Regarding the limitations of this study, the main reason for the limited number of participants was that patients did not fulfill the inclusion criteria based on pain, immobilization or a lack of motivation. Furthermore, this study included a geriatric patient population with many comorbidities, hence, preexisting cognitive and motoric limitations also led to the exclusion of participation in this study based on potential compliance issues. Therefore, the number of participants is currently too low to allow a comparison of the significance of the results to an established treatment method with much more investigated data in the literature. Consequently, no conclusion regarding comparative effectiveness can be drawn. For this reason, this manuscript is intended to be a proof-of-concept study that displays the assumingly positive effect of the iFuse on FFPs a few days after surgery. Accordingly, these findings were not intended to be left unmentioned, as they are very auspicious, laying the foundation for both this proof-of-concept study and further research regarding the use of the iFuse for FFPs.
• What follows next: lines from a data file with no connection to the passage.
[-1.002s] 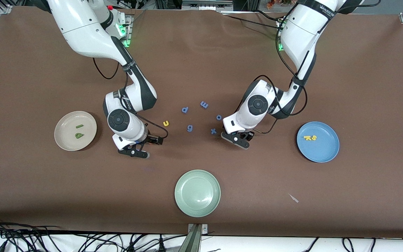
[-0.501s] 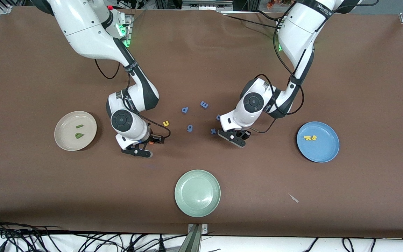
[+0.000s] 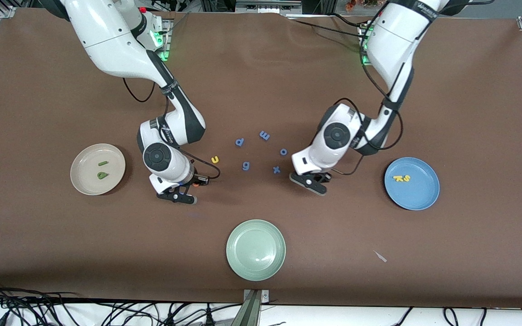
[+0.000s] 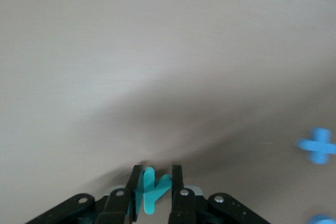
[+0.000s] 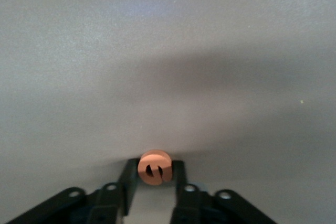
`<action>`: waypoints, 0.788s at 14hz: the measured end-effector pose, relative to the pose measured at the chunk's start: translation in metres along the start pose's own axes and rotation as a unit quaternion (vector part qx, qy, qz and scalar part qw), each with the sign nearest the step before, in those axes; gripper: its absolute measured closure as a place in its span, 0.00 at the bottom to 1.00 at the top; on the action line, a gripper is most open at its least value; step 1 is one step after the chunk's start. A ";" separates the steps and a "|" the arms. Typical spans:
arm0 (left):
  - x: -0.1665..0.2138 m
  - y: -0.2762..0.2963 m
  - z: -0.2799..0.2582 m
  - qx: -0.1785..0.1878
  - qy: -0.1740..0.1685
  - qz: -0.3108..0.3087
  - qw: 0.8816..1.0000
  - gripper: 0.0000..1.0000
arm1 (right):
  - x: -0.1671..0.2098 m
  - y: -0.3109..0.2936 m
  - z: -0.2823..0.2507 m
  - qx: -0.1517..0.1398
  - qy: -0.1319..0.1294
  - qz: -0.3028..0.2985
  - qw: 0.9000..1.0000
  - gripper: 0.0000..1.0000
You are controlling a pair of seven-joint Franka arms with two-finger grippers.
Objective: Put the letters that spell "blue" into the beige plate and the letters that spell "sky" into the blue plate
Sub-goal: 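Drop the e on the beige plate while the left gripper drops y on blue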
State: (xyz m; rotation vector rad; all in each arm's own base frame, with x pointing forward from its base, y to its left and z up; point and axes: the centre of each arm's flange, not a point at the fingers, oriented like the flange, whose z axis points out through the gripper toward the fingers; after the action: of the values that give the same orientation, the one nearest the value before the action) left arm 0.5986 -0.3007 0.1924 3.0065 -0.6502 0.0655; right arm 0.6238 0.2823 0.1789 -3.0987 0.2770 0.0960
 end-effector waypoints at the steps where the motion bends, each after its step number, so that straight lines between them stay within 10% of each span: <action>1: 0.001 -0.026 -0.013 0.002 -0.002 0.004 1.000 0.74 | 0.000 0.000 0.000 0.000 0.000 0.000 1.000 0.71; 11: -0.099 -0.313 -0.070 -0.001 -0.035 0.078 0.996 0.74 | 0.030 0.073 -0.048 -0.037 -0.041 -0.115 0.992 0.71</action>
State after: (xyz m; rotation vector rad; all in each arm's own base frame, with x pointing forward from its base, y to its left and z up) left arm 0.6359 0.0293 0.2398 2.9620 -0.8909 -0.0321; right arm 0.6434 0.2031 0.2230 -3.1632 -0.0872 0.2317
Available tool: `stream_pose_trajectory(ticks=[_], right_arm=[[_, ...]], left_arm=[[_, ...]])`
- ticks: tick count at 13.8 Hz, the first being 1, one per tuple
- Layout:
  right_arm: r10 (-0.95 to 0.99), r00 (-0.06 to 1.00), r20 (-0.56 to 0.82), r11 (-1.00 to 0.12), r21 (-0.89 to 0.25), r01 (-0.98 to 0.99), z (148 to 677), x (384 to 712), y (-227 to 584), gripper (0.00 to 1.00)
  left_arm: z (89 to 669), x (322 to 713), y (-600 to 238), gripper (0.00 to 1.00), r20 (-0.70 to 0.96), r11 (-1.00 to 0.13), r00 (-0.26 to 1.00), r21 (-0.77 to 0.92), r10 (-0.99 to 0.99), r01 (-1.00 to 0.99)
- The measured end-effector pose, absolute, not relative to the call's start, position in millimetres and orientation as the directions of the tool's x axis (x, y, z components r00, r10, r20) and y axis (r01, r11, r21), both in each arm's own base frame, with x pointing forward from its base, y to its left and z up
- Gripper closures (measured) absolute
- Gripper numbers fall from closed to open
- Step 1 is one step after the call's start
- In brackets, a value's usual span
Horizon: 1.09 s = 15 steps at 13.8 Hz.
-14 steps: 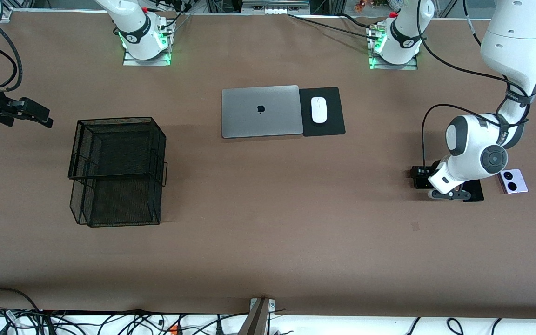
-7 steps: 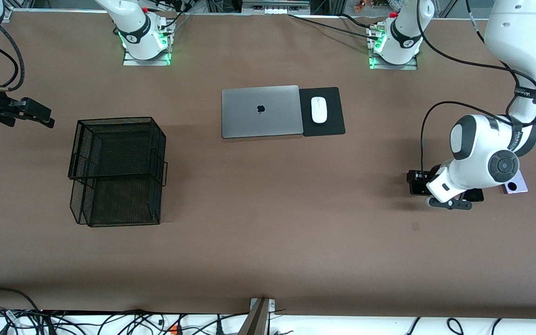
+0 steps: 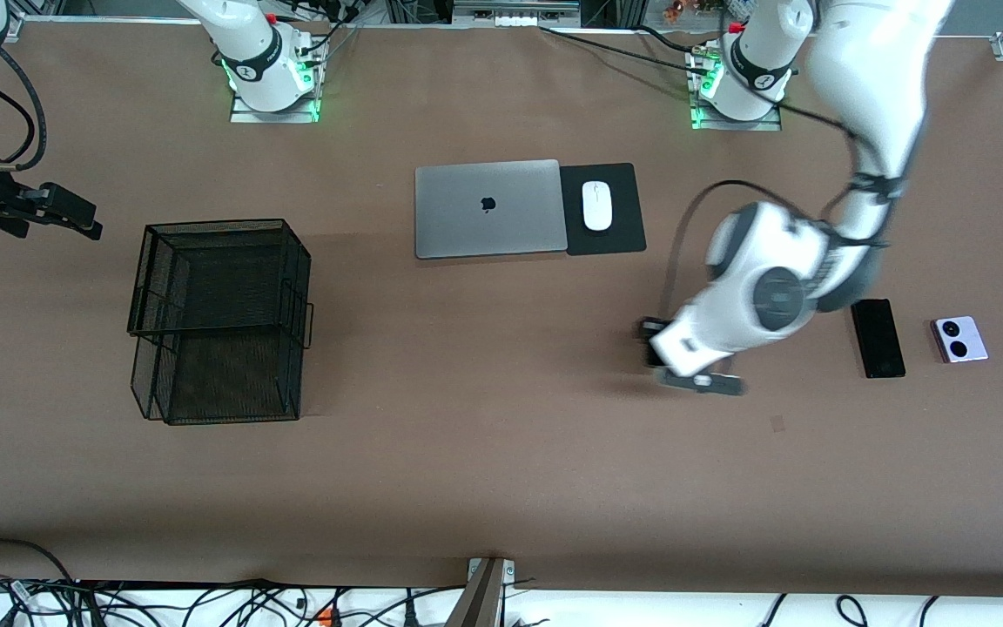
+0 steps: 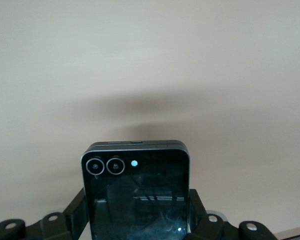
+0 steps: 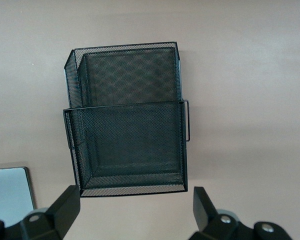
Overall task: Place phones with both arms
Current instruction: 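Carry the flip phone with the left gripper to mid-table and release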
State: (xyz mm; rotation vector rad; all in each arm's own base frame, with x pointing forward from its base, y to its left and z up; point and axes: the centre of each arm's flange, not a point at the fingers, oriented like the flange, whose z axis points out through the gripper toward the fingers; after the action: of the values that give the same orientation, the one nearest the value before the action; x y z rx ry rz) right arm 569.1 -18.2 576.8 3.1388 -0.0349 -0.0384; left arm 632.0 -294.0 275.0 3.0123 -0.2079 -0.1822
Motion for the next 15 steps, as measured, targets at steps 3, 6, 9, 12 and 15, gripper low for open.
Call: stream_pose_trajectory(ticks=[3, 6, 9, 12, 15], right_arm=[[-0.022, 0.999, -0.026, -1.0, 0.003, -0.022, 576, 570, -18, 0.0], [-0.021, 0.999, -0.032, -1.0, 0.003, -0.021, 571, 572, -18, 0.0], [-0.021, 0.999, -0.03, -1.0, 0.002, -0.021, 565, 576, -18, 0.0], [-0.008, 1.0, -0.028, -1.0, 0.001, -0.008, 553, 585, -10, 0.0], [0.027, 1.0, -0.009, -1.0, 0.001, 0.027, 544, 594, 11, 0.0]], left_arm=[[235, 621, -379, 0.2, -0.095, -0.984, 0.989, 0.143, -0.117, -0.102], [194, 607, -418, 0.2, -0.073, -0.983, 0.993, 0.164, -0.096, -0.083], [176, 604, -423, 0.2, -0.071, -0.983, 0.994, 0.166, -0.085, -0.072], [181, 611, -418, 0.06, -0.059, -0.984, 0.996, 0.167, -0.074, -0.063], [204, 622, -415, 0.0, -0.038, -0.983, 0.997, 0.177, -0.061, -0.053]])
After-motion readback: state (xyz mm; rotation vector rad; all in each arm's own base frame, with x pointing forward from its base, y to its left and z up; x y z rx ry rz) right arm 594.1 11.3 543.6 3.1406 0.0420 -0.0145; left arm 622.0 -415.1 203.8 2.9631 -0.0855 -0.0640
Moreover, the small patient collective made it neither possible to differentiate between the individual FFP classifications in this study nor to randomize patients, leading to the concomitant potential of an unconscious selection bias. Furthermore, patients were only measured selectively twice, namely before and between four and seven days after surgery. Even though this is most likely the most decisive period when it comes to the question of early inpatient mobilization, no statement can be made regarding long-term mobilization.

Also, the largest number of patients suffered from an FFP type II (50%), while patients with an FFP type III (0%) were not present. This distribution was, however, also noted in other studies [16].

In addition, as this study was performed in a clinical setting, each patient had to overcome different obstacles (e.g., room doors, tight turnings, medical equipment) on the ward during gait analysis, potentially influencing the gait pattern. Also, only limited parameters can be recorded with the insoles. To perform further, more detailed gait analyses, several other wearable motion sensors are available and could be used for evaluation in further studies. Further studies are necessary to assess the feasibility and effectiveness of the iFuse for FFPs, preferably based on a comparison between the iFuse and the conventional SI screw approach.

5. Conclusions

This proof-of-concept study indicates that geriatric patients with FFPs who were treated with a combination of the iFuse and SI screws displayed a higher postoperative loading on both lower extremities and achieved a more synchronous gait pattern than preoperatively. Also, preoperative pain was significantly reduced, and the patients’ subjective perception of mobility and quality of life improved in this case series. This overall potential for fast and effective mobilization can therefore presumably reduce muscle atrophy and the associated progression of osteoporosis.